Based on report published in July/Aug issue of European Rubber Journal
The often negative perceptions of Chinese tires may betray the reality that manufacturers there are catching up with their Western counterparts, according to China tire industry expert David Shaw.
In a presentation at the Future Tire Conference, held 27-28 June in Cologne, Germany, the Tire Industry Research CEO said China had devised a number of programmes to improve its competitiveness in many industries, including tire & rubber.
The schemes include China’s 13th five-year development plan (2016-2020), and “Made in China 2025” strategic plan which call for more automation, stronger brand values and upgrading manufacturing.
“If you look at Chinese tire-makers and their revenues in 2016, 2015 and 2014, you will see that between 2014 and 2015 all of them saw a decrease in their turnover. This year, they were not too bad. So, China is recovering,” noted Shaw.
Explaining the dynamics of the industry, Shaw said some of the leading Chinese companies, including Aeolus Tyre, Double Coin Holdings, Sailun Jinyu Tyre and Shandong Linglong Rubber have undergone “a lot of financial restructuring.”
Consolidation
The industry will see some consolidation too, forecast Shaw, noting that sales of the top 30 Chinese tire makers combined are the same size as Bridgestone’s.
“They don’t have enough money for research, they don’t have enough money to recruit [experienced] people, they don’t have enough money for advertising, they don’t have enough money for R&D. They need to get more concentrated, in order to deliver what the industry needs,” he said.
As for its competitive edge, China is no longer about employing lots of people.
“It’s about trying to upgrade business to become more competitive with the West and even leapfrog over the West,” Shaw pointed out.
A key policy adopted by the Chinese government is the ‘one belt, one road’ strategy, which will see Chinese companies extend their reach overseas.
“So, it’s not about employing many people in China, it’s about spreading the power and influence of China to the rest of the world. And they are doing a pretty good job,” he added.
Some of the latest international moves include Guangzhou-based Wanli Tire’s recent announcement of a $1-billion investment in South Carolina, US.
Triangle Tyre is also expected to make an announcement on a new tire manufacturing plant in the US and Shandong Linglong Tire is considering building a factory in eastern Europe, for which Poland, Serbia, Slovakia and the Czech Republic are contenders.

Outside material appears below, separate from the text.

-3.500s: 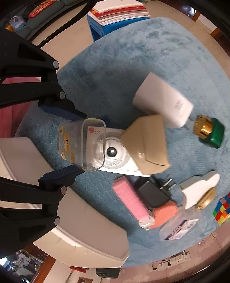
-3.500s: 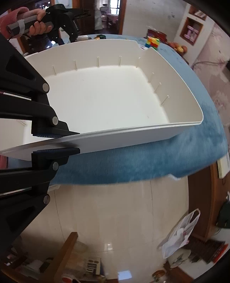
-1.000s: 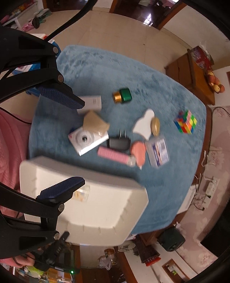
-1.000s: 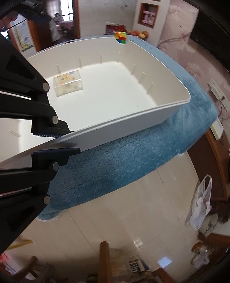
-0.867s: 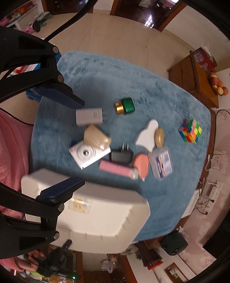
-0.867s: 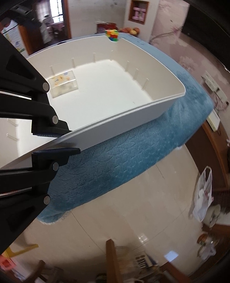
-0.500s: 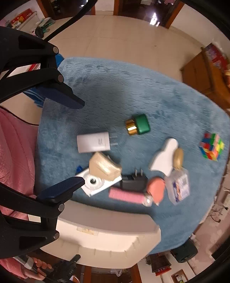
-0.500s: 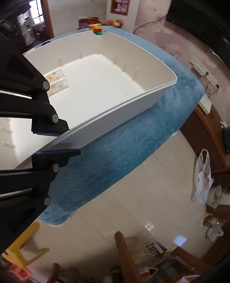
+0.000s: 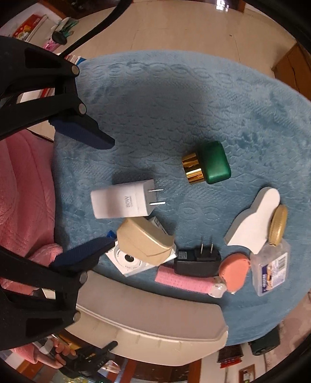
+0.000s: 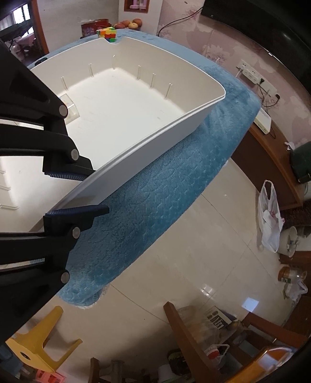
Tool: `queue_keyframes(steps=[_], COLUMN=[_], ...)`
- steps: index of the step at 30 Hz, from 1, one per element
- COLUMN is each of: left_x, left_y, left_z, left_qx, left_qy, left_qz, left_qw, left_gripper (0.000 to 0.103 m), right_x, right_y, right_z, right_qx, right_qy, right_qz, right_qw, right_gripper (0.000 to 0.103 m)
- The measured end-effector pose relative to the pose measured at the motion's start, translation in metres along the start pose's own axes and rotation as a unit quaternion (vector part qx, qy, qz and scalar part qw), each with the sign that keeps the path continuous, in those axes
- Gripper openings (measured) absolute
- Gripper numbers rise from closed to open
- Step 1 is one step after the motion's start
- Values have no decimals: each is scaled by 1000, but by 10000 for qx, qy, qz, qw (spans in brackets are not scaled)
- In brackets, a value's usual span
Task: Organize rigid objects
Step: 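Move the left gripper to the white charger and close on it, then carry the white charger into the tray and release it with the left gripper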
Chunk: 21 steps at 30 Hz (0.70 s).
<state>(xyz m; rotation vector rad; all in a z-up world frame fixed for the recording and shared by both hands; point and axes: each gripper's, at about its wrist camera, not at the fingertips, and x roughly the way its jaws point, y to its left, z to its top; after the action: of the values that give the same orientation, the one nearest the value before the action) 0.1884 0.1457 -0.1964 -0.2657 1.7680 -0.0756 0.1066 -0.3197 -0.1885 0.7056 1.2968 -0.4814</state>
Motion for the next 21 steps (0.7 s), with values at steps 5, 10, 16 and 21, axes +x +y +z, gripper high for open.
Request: queue_keyframes(steps=[5, 10, 16, 21], left_x=[11, 20, 27, 25], left_y=[-2, -4, -2, 11], left_z=[8, 16, 24, 21], left_qx=[131, 144, -108, -354], left_qy=[194, 300, 380, 333], left_qz=[-43, -124, -443, -566], left_qw=[9997, 9994, 9982, 9972], left_gripper=[67, 49, 36, 35], right_x=[0, 0, 1, 3], right_y=[0, 2, 1, 2], right_z=[0, -2, -1, 0], right_qx=[70, 31, 104, 91], right_qy=[-76, -166, -139, -70], right_qz=[-91, -198, -238, -259], right_qw=[9999, 9997, 9996, 9996], right_gripper=[22, 23, 24, 24])
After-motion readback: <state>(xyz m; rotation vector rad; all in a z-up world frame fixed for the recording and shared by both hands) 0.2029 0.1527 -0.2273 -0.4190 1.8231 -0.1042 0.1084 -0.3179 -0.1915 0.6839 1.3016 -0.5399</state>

These are in addition Qingdao Sentury Tire’s announcement, last year, of plans to build a €470-million plant in Georgia, US and a Giti plant currently being constructed in South Carolina.
Investment
Besides the moves to the West, a series of investments have been made by Chinese tire makers in south east Asia. These are mainly in Thailand, where Linglong Group, Zhongce Rubber and Sentury have all set up off-shore plants. Vietnam, Malaysia, Indonesia and Kazakhstan are also hosting Chinese tire makers.
“And this is a myth about Chinese tires that they are of bad quality.,” said Shaw. “A lot of them are. There are 600 tire makers in China and about 500 of them make really bad tires. They are all the things that all the reputation says.
But there are a dozen or so who are much better, he added.
For instance, said Shaw, Zhongce Rubber has the capacity to produce 50 million truck tires annually, which is a third of global demand for new truck tires.
“And they do it with plenty of different brands, so it’s not easily identified how strong they are in the truck tire business,” said the China industry expert.
Another smart move by the Chinese tire leader is its linking-up with Alipay, the Google-pay equivalent of Chinese e-commerce giant Alibaba, to better serve its customers.
“Zhongce is working with Alipay in order to help their customers and fleet customers to order tires and integrate backwards with Zhongce’s manufacturing system. I don’t think anyone in the West is doing that,” he added.
While government support plays a major role in the so-called “leapfrog”, Shaw believes that lack of legacy has given an edge to the new kids on the block.
“A lot of Westerners have the Western legacy premium brand. They have 30-50 factories a lot of which have legacies, different manufacturers, different technologies.
“But these Chinese companies, a lot of them started in the last 10 years or so and have been building brand-new, state-of-the-art factories in various parts of the world and they will build more.”
To conclude, Shaw said Chinese tire makers could surpass their Western counterparts and suggested that manufacturers in the West should not be “complacent”.